* [How to complete this task]: Two lines below mark the span: the one containing "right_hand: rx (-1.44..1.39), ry" and the one containing "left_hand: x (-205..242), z". Set down both, plus every line between, exactly as they stand, and nothing else.

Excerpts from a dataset
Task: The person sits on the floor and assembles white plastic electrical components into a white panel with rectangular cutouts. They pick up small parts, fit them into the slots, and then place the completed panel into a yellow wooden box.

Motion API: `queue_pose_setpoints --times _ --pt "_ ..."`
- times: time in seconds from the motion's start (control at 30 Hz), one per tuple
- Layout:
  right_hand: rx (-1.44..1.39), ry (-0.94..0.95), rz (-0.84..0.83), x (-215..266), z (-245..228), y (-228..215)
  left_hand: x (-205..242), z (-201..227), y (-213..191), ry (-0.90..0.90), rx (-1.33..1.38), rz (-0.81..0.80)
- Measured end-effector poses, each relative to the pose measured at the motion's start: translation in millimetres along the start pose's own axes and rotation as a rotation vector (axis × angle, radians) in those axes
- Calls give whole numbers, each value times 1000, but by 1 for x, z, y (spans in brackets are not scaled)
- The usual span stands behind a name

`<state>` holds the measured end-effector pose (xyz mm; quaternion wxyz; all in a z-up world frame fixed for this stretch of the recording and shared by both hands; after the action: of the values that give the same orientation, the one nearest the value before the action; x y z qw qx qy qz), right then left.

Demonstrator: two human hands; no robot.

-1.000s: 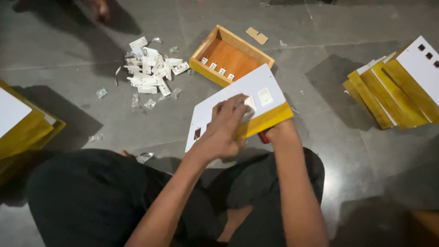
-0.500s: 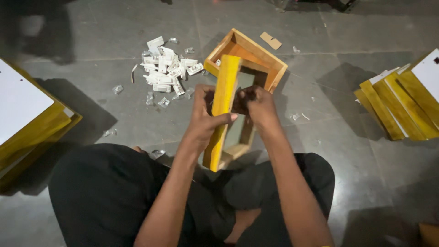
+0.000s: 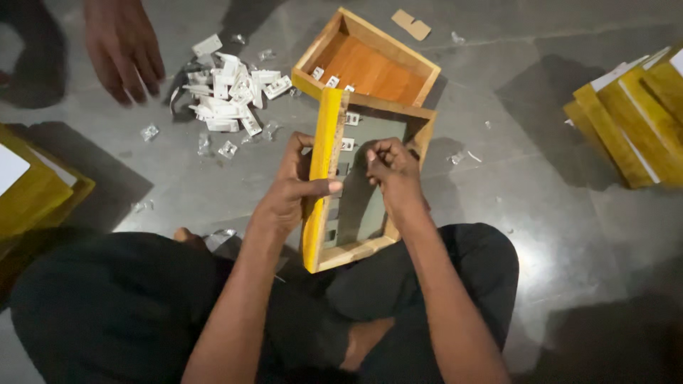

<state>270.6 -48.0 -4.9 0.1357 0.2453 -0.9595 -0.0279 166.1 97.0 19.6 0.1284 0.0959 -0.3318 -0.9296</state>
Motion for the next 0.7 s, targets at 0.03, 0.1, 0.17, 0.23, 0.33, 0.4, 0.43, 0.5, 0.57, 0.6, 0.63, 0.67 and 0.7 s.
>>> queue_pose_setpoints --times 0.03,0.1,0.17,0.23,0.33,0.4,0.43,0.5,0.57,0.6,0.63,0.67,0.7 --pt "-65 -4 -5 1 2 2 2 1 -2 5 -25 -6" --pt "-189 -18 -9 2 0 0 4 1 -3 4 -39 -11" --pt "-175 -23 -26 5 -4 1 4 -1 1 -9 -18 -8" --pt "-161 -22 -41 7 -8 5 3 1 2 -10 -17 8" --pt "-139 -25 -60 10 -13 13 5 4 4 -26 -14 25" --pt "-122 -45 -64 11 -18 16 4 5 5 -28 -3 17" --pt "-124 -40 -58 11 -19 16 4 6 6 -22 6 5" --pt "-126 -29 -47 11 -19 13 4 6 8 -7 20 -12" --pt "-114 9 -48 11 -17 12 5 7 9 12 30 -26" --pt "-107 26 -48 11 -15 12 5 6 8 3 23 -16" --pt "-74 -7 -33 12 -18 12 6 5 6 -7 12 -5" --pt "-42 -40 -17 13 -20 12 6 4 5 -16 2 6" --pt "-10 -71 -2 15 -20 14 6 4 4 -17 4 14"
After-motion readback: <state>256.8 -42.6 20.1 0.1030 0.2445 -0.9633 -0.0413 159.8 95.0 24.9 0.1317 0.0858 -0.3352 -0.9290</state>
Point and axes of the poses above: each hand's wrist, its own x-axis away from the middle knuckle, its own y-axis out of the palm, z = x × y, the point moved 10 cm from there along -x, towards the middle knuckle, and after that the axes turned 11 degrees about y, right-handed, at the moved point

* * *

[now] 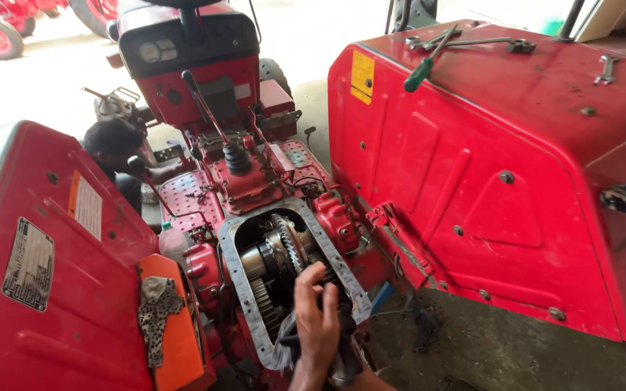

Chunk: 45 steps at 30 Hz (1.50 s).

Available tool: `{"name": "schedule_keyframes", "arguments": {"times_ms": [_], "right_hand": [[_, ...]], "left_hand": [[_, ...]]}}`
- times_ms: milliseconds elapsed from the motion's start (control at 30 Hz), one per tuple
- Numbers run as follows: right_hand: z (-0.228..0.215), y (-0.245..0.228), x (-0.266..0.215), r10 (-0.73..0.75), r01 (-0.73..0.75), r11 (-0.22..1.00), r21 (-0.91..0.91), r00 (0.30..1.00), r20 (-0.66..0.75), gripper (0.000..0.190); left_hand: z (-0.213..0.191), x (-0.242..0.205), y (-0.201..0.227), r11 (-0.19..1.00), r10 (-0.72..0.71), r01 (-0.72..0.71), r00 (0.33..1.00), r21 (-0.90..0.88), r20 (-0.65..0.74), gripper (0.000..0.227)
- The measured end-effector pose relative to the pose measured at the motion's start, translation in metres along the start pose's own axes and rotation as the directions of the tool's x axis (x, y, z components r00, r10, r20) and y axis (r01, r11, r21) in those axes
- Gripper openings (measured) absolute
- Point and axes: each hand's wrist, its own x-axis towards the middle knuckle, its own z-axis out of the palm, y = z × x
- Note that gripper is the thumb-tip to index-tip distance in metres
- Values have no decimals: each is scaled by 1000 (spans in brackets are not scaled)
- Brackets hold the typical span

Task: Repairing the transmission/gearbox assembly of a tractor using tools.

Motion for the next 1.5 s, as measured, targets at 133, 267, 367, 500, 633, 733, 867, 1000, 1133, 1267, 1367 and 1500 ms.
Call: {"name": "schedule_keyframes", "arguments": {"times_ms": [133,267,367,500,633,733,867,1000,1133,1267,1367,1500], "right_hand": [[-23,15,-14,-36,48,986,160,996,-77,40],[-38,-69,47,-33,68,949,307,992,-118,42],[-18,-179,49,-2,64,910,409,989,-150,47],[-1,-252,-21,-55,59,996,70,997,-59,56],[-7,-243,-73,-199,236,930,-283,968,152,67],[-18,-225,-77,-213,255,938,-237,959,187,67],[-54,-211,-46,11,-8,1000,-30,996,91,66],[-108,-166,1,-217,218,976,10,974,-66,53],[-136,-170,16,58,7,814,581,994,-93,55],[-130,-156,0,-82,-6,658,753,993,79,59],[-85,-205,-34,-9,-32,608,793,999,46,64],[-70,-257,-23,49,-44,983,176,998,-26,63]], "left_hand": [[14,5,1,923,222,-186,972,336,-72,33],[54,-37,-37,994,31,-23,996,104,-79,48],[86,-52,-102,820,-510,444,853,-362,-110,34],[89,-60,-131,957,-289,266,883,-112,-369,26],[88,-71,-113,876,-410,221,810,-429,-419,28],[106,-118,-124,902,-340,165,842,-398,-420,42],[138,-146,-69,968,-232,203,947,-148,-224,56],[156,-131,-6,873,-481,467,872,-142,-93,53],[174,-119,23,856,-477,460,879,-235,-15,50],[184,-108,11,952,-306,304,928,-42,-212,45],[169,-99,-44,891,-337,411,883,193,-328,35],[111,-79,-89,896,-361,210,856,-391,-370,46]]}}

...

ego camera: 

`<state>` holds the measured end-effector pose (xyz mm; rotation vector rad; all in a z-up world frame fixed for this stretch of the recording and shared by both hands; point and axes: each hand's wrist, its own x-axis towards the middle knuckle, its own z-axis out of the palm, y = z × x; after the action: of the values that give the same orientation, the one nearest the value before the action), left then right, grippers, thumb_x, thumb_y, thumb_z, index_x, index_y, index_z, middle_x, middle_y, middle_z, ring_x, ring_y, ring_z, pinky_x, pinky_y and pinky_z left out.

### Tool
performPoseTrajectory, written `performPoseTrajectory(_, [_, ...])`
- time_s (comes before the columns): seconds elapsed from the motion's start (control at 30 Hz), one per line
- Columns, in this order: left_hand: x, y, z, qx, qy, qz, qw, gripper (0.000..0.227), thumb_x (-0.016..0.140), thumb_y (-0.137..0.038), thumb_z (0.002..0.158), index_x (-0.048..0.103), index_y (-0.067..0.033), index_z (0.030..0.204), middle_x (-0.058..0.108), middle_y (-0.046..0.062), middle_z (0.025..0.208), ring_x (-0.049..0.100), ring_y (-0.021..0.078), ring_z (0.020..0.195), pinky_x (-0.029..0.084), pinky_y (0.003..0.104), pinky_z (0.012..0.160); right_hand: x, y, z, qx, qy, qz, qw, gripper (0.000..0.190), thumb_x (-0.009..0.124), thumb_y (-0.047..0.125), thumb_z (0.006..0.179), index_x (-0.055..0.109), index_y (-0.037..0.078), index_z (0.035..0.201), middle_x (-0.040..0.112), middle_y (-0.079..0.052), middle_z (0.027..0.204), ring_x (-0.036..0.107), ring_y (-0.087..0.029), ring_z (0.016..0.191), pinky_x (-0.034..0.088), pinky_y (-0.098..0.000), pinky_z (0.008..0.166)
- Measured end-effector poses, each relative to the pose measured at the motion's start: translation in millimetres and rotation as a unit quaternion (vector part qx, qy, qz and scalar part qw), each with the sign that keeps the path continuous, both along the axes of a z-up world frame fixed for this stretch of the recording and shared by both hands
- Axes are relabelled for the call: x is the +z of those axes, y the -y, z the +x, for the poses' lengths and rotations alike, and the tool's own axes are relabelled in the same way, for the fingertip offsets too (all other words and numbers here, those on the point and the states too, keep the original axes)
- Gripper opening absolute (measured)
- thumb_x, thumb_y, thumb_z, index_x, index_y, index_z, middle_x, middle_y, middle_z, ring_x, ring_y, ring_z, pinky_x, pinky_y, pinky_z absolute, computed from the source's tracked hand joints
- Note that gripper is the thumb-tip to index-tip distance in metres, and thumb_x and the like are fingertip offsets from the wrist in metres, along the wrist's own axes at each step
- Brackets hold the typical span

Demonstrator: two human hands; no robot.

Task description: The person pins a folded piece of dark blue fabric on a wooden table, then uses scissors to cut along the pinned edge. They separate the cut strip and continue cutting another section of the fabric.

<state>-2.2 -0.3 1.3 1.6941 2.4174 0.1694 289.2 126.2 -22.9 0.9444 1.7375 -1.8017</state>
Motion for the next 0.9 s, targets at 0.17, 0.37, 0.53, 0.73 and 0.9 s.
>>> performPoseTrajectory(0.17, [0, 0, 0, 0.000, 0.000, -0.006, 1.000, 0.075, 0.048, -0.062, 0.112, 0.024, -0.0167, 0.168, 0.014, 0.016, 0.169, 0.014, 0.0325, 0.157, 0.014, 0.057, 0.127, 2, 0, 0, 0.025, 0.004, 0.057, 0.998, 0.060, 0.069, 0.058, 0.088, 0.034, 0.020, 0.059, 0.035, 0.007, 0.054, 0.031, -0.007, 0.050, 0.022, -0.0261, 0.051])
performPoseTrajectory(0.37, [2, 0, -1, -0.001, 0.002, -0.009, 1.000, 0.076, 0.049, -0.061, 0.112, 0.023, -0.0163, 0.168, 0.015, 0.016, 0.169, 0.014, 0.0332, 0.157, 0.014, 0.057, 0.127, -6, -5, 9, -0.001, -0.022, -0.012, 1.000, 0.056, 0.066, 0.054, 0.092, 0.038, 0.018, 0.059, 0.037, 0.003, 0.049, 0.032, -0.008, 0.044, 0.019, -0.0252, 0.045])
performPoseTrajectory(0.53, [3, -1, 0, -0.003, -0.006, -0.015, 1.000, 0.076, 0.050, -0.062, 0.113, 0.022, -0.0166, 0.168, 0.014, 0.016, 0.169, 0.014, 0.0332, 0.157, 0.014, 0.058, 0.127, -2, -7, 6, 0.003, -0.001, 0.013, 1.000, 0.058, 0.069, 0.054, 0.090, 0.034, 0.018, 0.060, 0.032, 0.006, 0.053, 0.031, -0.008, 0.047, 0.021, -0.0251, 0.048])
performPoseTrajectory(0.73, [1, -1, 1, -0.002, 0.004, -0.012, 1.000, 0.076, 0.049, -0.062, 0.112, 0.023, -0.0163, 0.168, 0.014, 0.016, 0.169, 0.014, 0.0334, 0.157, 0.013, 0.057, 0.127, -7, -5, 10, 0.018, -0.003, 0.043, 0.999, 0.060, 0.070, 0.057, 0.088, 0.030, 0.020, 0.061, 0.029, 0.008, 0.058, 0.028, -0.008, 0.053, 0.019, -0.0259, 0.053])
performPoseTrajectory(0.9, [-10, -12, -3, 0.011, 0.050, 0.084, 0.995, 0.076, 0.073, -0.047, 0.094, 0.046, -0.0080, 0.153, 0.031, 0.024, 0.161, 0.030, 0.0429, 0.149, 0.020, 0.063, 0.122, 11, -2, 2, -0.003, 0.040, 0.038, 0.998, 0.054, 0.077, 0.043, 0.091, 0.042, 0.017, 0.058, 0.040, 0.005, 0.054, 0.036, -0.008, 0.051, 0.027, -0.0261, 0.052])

* [Problem solution]:
  right_hand: rx (-1.44..1.39), ry (-0.94..0.95), rz (-0.84..0.83), x (-215..266), z (-245..228), y (-228..215)
  left_hand: x (-205..242), z (-201..227), y (-213..191), ry (-0.90..0.90), rx (-1.33..1.38), rz (-0.81..0.80)

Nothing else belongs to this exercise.